Elasticsearch 7.1 is EOL and no longer supported. Please upgrade ASAP.

(This is an automated response from your friendly Elastic bot. Please report this post if you have any suggestions or concerns :elasticheart: )

I've also tried always set field but with null in case of value absence and add mapping for year and month where I define null_value: -1. Then I can remove part with combination of field absence.

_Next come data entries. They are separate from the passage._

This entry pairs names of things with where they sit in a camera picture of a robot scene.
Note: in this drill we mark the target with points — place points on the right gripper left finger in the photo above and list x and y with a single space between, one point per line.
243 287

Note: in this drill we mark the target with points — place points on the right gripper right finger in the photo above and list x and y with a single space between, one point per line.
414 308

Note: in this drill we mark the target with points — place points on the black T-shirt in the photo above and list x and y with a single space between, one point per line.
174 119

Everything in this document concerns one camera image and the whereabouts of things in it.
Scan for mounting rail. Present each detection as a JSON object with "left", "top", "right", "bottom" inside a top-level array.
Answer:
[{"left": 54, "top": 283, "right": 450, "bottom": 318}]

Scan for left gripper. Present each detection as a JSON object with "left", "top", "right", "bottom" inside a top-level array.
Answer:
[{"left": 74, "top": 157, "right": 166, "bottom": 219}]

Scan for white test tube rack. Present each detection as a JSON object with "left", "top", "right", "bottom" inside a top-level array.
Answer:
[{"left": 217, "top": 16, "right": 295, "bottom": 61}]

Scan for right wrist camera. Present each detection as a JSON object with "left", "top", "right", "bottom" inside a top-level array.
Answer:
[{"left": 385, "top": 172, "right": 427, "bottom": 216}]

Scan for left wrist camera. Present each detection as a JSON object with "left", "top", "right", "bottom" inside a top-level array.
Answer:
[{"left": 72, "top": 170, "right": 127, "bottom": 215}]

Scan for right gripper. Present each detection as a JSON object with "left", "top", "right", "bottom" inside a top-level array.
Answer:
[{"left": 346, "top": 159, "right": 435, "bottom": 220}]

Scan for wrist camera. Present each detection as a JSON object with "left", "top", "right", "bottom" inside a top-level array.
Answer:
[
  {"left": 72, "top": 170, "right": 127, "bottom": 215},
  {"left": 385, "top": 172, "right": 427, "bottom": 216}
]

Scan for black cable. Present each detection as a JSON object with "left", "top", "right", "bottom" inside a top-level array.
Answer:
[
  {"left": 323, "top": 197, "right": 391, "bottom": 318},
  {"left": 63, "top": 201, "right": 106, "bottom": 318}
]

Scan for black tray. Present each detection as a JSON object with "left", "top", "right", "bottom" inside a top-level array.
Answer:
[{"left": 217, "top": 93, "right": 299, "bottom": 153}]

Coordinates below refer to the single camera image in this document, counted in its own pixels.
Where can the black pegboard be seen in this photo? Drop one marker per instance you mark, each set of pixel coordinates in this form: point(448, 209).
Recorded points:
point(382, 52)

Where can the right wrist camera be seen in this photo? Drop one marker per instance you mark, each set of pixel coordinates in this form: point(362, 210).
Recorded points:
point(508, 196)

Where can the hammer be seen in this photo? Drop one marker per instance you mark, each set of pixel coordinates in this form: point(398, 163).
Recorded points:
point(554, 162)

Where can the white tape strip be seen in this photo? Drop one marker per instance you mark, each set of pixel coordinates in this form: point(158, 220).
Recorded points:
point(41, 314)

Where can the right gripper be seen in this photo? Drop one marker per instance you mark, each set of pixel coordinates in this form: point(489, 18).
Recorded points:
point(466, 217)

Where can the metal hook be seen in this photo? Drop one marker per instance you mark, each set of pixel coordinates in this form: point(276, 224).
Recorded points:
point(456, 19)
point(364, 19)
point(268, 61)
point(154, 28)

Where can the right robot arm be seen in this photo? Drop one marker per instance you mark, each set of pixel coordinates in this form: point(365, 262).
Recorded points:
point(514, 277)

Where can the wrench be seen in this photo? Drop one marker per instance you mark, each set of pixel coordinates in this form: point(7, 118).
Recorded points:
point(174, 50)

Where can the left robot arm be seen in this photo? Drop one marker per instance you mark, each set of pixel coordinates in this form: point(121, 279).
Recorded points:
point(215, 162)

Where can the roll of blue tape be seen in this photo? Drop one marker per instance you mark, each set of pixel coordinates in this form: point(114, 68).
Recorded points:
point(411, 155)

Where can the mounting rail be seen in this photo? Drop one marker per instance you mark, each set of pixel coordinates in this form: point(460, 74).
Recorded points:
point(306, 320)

  1. Create index with mapping
PUT /date-test
{
    "mappings": {
        "properties": {
            "datesOfBirth": {
                "type": "nested",
                "properties": {
                    "year": { "type": "integer", "null_value": -1 },
                    "month": { "type": "integer", "null_value": -1 }
                }
            }
        }
    }
}
  1. Creating documents as follows:
PUT /date-test/_doc/7
{
    "name": "SomeObjectWithoutYear",
    "datesOfBirth": [
        {
            "year": null,
            "month": 4
        }
    ]
}

Then I can do query like this:

POST /date-test/_search
{
    "size": 1000,
    "query": {
        "bool" : {
            "should": [
                { "bool": {"must_not": [
                        { "nested": { "path": "datesOfBirth", "query": { "exists": { "field": "datesOfBirth.year" }} }},
                        { "nested": { "path": "datesOfBirth", "query": { "exists": { "field": "datesOfBirth.month" }} }}
                    ]
                }},
                {"nested": { "path": "datesOfBirth", "query": { "bool": { "should": [
                    { "match": { "datesOfBirth.year": { "query": -1 } } },
                    { "match": { "datesOfBirth.month": { "query": -1 } } },
                    { "range": { "datesOfBirth.year": { "gte": 1994, "lte": 1996} } },
                    { "range": { "datesOfBirth.month": { "gte": 1, "lte": 5} } }
                ],
                "minimum_should_match": 2
                }}}}
            ],
            "minimum_should_match": 1
        }
    }
}

But I'm wondering if it is the cleanest way to achieve that.

This topic was automatically closed 28 days after the last reply. New replies are no longer allowed.